At Paju, Pak engaged Japanese forces alongside Sin Hal and Yu Kŭngnyang. However, their forces were defeated; Sin Hal and Yu Kŭngnyang were killed in action, and only Pak managed to retreat to the Imjin River. When the lower Imjin River defenses collapsed, Pak withdrew to Pyongyang with Kim Myŏngwŏn to defend Taedong River and assumed the role of Auxiliary Defense Commander.

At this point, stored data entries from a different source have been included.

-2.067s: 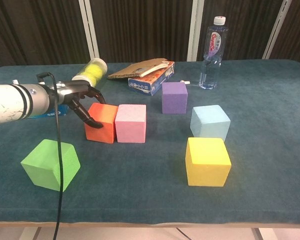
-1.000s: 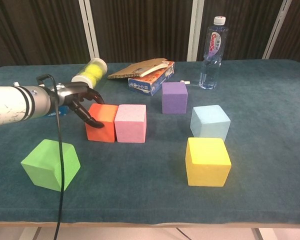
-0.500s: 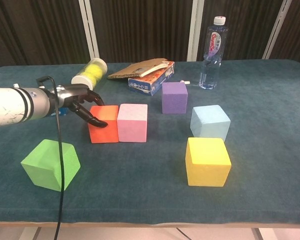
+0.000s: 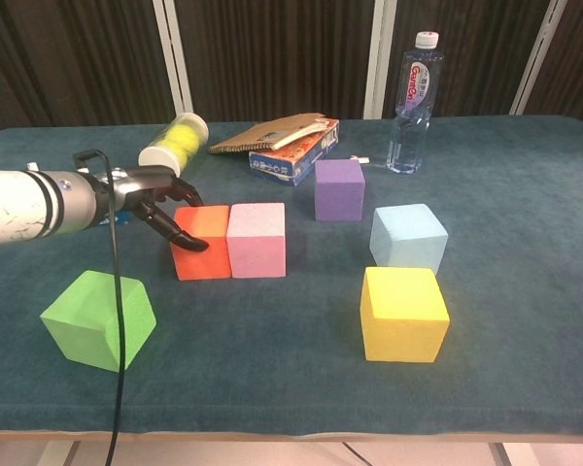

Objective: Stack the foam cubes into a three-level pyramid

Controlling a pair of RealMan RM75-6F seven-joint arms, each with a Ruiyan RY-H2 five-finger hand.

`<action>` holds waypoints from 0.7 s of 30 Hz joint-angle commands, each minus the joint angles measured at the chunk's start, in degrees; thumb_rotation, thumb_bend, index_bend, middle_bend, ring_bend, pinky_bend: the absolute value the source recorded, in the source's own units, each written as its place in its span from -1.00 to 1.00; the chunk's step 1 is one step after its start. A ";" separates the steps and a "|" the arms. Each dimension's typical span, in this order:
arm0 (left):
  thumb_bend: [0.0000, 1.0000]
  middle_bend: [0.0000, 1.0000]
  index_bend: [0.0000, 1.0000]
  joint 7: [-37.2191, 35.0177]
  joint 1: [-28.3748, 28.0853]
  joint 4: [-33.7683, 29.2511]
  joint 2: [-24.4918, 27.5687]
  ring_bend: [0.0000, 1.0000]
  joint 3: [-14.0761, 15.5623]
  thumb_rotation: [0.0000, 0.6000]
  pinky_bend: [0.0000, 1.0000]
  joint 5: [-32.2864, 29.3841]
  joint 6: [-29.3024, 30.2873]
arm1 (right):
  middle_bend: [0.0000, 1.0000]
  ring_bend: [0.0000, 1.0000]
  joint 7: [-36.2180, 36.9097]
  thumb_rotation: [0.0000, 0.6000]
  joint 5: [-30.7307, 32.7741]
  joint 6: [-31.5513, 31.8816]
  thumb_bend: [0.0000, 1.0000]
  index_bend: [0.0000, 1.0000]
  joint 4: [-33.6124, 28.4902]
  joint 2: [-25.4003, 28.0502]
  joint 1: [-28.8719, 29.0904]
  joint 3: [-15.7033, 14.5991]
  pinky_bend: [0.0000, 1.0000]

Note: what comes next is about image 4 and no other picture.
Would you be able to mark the small white eraser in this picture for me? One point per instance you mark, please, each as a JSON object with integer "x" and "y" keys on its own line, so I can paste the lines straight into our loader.
{"x": 360, "y": 159}

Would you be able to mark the clear plastic water bottle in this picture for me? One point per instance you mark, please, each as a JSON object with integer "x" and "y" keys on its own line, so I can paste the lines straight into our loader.
{"x": 413, "y": 107}

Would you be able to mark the yellow tennis ball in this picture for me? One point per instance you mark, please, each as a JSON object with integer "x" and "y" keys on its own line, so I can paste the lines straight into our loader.
{"x": 187, "y": 137}
{"x": 169, "y": 148}

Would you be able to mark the green foam cube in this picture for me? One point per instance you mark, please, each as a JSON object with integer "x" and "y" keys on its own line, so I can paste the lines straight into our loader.
{"x": 82, "y": 320}

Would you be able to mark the orange foam cube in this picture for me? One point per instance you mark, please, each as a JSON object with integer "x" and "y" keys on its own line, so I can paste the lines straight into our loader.
{"x": 199, "y": 264}

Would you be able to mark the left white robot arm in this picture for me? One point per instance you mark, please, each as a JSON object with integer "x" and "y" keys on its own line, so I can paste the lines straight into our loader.
{"x": 19, "y": 206}

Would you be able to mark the pink foam cube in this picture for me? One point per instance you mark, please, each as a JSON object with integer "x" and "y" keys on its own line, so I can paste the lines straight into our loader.
{"x": 257, "y": 242}

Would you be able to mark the teal table cloth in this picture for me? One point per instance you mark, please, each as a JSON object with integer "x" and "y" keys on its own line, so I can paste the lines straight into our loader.
{"x": 291, "y": 388}

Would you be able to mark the blue orange card box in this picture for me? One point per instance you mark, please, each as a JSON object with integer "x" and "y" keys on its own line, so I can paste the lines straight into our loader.
{"x": 291, "y": 162}

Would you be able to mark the clear tennis ball tube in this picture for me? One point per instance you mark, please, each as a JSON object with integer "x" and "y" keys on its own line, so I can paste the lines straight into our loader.
{"x": 158, "y": 155}

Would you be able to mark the purple foam cube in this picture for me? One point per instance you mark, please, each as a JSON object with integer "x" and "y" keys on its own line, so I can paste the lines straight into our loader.
{"x": 340, "y": 194}

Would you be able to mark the light blue foam cube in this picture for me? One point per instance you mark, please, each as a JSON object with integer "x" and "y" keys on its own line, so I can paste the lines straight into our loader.
{"x": 408, "y": 238}

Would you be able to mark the brown spiral notebook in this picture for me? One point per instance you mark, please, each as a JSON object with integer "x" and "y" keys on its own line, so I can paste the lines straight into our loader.
{"x": 267, "y": 133}

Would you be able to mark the white frame post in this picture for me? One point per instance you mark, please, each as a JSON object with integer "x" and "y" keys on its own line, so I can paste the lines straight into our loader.
{"x": 380, "y": 53}
{"x": 539, "y": 53}
{"x": 172, "y": 53}

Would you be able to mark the blue Oreo cookie box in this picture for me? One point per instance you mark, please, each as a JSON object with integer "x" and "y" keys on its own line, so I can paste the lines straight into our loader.
{"x": 122, "y": 218}

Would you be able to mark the yellow foam cube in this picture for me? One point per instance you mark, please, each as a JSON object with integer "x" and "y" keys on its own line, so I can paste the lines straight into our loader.
{"x": 403, "y": 320}

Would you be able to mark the grey table leg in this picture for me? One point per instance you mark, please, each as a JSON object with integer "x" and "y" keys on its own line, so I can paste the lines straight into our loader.
{"x": 60, "y": 454}
{"x": 501, "y": 455}

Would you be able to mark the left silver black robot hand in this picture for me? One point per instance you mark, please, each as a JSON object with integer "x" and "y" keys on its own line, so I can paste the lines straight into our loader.
{"x": 131, "y": 187}

Upon arrival, he was impeached by the Office of Inspector-General and other officials on charges of dereliction of duty and breach of military discipline, citing his failure to hold territory and unauthorized withdrawal. Nevertheless, in view of the wartime circumstances and his continuous presence on the battlefield during the retreat, he was ultimately not punished. This cycle—receiving appointments only to be impeached and demoted to the rank of a common soldier—repeated three times over the course of the war.

=== Death ===
Following the fall of Pyongyang, Pak regrouped with Yi Il at Pyongsan to recruit troops. He was then summoned by Crown Prince Gwanghae, who was stationed in Icheon, and entered Songchon escorting him as Right Division Commander. Pak also served as Commander of the Volunteer Corps, participating in various military operations around the Pyongyang area. After the recapture of Hansŏng by Joseon forces in the first month of 1593, he continued to accompany Kim Myŏngwŏn to Paju. However, while returning home for medical treatment due to a relapse of a chronic illness, Pak died en route.

== Legacy ==
Pak Hong's tomb is located in Yesan County. His epitaph was composed by Kim Sanghŏn. He was posthumously promoted to Vice Minister of War. Later, following the meritorious service of his eldest son, Pak Chinnam, who was recommended for recognition as a Ch'ŏngnan Kongsin, Pak Hong was further posthumously elevated to Minister of War and concurrently Deputy Director of the State Tribunal.